*WHAT YOU NEED TO DO*: What is needed is an exact copy of the line that contains "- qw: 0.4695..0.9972" and of all later lines to the end of the records below, with no other lines.

*** Opening of SOURCE RECORDS ***

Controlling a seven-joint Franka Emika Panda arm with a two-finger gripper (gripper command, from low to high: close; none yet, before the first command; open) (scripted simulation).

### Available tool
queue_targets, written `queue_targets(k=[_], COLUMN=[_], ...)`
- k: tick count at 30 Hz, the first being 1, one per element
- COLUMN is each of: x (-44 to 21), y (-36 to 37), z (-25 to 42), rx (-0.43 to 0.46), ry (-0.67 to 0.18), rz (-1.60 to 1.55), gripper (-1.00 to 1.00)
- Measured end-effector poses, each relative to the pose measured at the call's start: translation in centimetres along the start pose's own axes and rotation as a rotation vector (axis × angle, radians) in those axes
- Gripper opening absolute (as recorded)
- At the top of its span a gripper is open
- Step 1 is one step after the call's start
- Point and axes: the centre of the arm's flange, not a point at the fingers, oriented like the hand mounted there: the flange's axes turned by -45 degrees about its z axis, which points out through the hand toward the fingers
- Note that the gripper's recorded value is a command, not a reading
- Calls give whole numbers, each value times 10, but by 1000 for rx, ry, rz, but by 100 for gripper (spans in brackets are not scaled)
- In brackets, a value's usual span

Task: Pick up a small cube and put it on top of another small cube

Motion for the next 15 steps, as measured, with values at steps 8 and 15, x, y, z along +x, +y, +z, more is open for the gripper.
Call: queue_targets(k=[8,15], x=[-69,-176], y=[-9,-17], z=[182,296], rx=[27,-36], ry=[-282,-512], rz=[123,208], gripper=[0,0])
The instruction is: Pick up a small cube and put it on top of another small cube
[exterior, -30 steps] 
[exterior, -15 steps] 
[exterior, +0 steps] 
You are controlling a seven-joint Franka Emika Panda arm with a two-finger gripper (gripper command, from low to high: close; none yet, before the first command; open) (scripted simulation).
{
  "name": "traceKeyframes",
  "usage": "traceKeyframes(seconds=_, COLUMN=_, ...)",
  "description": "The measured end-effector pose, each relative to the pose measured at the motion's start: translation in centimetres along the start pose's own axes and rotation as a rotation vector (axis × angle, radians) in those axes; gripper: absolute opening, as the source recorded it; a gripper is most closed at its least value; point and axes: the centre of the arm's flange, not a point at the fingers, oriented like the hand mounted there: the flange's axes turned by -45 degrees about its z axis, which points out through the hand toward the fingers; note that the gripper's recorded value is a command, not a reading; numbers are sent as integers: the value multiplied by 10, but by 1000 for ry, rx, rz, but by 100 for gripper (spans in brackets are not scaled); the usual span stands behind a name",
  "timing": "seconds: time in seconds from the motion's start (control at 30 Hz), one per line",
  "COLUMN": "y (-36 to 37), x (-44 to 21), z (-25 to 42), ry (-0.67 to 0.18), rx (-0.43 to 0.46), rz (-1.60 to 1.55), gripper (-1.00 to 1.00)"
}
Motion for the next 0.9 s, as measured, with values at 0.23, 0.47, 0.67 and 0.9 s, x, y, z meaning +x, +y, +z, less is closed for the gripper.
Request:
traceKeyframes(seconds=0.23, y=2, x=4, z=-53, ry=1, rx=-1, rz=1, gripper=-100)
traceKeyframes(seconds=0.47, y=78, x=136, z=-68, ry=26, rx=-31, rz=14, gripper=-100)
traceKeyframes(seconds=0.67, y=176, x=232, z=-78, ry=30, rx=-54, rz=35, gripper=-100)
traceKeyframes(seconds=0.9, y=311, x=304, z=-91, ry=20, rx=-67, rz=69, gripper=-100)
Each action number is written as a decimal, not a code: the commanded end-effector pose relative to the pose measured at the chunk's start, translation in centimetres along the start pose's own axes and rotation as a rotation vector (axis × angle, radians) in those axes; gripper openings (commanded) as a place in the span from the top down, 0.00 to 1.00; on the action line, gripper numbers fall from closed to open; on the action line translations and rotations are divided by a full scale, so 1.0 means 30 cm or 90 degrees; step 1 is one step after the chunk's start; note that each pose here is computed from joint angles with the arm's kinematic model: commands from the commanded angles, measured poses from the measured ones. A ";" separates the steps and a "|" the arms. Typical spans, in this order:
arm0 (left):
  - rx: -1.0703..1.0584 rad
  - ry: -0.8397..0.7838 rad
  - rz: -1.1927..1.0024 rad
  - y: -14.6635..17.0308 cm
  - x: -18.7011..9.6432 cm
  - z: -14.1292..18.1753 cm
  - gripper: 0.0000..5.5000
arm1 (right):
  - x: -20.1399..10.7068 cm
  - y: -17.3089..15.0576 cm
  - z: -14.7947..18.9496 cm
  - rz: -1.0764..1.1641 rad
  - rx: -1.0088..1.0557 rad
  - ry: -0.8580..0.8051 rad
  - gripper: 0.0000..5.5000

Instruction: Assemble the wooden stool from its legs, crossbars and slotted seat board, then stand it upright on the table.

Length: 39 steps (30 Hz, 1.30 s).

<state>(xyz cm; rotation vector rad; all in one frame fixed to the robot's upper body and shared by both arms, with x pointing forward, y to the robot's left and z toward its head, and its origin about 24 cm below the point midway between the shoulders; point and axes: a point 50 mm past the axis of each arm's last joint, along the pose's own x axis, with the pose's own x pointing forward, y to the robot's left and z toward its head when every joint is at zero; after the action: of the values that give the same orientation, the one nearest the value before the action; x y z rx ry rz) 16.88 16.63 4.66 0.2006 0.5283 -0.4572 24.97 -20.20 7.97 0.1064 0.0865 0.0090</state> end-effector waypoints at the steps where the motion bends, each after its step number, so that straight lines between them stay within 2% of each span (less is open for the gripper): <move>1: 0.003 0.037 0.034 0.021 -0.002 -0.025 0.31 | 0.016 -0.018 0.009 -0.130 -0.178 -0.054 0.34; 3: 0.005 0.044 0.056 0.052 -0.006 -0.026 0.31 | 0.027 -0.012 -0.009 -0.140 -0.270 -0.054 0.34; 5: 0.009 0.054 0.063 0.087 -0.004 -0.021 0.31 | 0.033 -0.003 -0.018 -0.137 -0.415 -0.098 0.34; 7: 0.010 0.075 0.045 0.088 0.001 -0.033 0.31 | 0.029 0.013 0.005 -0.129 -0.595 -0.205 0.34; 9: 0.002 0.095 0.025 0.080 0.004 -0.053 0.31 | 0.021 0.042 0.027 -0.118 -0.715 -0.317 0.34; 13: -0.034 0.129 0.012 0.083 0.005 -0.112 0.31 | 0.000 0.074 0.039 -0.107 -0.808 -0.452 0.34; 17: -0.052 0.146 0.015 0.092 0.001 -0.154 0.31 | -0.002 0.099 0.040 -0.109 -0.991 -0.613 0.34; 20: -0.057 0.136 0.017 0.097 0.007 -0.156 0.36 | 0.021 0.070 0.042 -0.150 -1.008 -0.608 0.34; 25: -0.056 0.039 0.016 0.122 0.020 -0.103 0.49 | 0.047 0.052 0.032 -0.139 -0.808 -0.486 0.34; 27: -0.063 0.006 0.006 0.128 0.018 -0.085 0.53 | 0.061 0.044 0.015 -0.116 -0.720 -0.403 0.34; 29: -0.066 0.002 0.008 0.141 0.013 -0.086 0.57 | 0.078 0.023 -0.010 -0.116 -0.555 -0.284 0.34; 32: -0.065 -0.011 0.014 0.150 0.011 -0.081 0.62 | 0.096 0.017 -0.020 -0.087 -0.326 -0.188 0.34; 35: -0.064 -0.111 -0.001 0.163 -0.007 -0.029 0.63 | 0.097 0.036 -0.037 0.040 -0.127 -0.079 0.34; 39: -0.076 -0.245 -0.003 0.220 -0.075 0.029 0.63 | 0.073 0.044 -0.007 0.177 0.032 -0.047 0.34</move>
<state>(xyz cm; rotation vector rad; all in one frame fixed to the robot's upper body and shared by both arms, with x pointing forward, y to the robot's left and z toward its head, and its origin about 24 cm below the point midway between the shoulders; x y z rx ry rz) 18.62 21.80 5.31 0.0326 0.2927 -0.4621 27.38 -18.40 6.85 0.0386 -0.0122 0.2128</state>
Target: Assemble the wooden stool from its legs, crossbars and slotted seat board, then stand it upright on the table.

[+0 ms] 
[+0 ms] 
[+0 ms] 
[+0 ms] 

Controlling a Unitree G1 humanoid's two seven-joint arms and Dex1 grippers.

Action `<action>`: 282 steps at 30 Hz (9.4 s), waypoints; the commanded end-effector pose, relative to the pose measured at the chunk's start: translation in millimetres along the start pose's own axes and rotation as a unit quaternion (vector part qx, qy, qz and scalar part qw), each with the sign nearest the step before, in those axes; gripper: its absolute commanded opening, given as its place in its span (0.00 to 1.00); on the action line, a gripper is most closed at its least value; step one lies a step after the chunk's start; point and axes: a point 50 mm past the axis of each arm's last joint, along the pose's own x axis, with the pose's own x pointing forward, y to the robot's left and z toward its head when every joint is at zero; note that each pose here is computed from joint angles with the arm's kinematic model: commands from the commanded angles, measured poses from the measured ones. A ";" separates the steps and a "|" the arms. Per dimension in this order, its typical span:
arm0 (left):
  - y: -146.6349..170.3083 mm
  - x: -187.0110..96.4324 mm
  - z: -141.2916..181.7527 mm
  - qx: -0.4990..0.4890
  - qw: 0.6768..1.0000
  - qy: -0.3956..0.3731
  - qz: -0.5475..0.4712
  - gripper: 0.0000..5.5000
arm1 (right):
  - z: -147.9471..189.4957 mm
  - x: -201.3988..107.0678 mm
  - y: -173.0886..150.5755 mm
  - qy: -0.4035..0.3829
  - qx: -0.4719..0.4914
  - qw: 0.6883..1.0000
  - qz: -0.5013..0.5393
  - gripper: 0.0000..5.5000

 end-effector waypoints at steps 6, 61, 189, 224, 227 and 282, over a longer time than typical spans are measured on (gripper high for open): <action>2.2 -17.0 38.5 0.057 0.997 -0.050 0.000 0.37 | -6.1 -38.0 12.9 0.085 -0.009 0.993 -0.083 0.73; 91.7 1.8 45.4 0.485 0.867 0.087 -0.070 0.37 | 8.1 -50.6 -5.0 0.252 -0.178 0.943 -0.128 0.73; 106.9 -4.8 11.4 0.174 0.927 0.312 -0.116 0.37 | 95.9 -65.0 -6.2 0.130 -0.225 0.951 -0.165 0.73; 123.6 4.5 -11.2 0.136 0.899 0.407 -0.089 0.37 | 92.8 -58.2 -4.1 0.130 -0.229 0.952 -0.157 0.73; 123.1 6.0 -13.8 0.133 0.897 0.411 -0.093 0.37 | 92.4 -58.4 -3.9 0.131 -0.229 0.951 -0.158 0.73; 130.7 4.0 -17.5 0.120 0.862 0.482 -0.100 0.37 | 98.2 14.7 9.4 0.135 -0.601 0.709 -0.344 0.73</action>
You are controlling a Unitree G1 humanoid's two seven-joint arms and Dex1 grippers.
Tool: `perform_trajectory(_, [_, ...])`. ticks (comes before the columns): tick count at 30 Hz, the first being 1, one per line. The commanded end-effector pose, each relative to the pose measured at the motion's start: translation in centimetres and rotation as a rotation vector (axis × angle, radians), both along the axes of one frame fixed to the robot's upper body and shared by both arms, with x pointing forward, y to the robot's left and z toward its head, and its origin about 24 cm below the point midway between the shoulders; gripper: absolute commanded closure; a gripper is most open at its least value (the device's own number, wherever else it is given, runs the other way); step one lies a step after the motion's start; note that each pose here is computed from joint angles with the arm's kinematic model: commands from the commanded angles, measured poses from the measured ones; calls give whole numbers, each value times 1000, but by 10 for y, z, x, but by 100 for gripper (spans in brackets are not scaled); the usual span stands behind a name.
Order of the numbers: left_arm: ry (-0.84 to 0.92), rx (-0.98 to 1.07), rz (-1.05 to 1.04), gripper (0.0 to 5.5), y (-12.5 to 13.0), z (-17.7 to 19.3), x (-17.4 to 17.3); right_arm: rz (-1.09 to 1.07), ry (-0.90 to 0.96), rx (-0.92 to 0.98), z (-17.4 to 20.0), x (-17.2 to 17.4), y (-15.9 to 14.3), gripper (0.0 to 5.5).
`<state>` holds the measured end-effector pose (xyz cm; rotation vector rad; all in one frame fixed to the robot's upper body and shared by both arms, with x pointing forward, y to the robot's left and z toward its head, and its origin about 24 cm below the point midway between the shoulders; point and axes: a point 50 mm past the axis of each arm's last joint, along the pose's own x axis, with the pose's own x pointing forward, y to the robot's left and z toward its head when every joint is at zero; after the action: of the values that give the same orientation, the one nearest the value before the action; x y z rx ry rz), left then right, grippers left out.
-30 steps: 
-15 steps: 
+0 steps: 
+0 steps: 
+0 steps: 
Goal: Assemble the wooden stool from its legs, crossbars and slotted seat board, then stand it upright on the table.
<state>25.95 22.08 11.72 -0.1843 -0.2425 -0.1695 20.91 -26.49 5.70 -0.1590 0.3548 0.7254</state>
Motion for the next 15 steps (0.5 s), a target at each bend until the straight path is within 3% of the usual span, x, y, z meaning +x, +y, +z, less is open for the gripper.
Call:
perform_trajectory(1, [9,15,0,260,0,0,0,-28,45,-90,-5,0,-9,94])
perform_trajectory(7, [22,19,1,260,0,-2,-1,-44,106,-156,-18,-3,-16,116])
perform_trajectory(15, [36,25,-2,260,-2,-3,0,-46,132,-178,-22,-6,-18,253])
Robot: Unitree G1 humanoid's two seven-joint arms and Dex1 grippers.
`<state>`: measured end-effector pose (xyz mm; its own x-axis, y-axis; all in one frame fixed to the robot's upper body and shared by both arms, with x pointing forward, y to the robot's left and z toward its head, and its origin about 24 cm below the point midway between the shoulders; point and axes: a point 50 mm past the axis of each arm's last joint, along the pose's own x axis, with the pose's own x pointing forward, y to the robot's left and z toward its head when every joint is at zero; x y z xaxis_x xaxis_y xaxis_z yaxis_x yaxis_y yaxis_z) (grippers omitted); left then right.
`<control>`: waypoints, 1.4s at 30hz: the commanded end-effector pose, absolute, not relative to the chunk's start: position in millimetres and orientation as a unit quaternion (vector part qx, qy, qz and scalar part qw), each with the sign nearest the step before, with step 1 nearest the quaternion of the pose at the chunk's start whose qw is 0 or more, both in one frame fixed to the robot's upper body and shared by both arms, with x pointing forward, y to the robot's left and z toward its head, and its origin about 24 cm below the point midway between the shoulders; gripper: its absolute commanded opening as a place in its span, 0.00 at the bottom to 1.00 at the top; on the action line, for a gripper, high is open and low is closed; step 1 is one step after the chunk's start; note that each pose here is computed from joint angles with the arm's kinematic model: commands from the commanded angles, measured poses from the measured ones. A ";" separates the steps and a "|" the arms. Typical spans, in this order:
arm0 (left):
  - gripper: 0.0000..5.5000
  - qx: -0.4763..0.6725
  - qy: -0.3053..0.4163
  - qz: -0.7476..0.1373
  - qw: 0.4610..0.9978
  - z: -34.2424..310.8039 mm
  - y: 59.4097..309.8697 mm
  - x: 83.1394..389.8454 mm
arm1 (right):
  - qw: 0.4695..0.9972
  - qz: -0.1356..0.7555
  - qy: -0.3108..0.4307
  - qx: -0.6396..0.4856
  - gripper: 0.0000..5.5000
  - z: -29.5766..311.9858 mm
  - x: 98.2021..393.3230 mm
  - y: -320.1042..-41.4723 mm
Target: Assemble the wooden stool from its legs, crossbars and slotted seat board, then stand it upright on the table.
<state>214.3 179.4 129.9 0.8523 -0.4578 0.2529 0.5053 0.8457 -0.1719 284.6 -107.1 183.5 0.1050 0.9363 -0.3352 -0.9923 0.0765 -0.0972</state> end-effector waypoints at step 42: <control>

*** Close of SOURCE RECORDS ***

*EXERCISE RESULT*:
  - qw: 0.4695..0.9972
  - qz: -0.1356..0.7555
  - qy: -0.3108..0.4307
  - qx: -0.6396..0.4856
  - gripper: 0.0000..5.5000
  - z: -29.5766..311.9858 mm
  - x: 98.2021..393.3230 mm
  - y: -320.1042..-41.4723 mm
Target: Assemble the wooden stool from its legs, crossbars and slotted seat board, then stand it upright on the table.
<state>214.3 179.4 129.9 0.8523 -0.4578 0.2529 0.5053 0.8457 -0.1719 284.6 -107.1 183.5 0.1050 0.9363 -0.3352 -0.9923 0.0765 -0.0972</state> end-effector waypoints at step 42: <control>

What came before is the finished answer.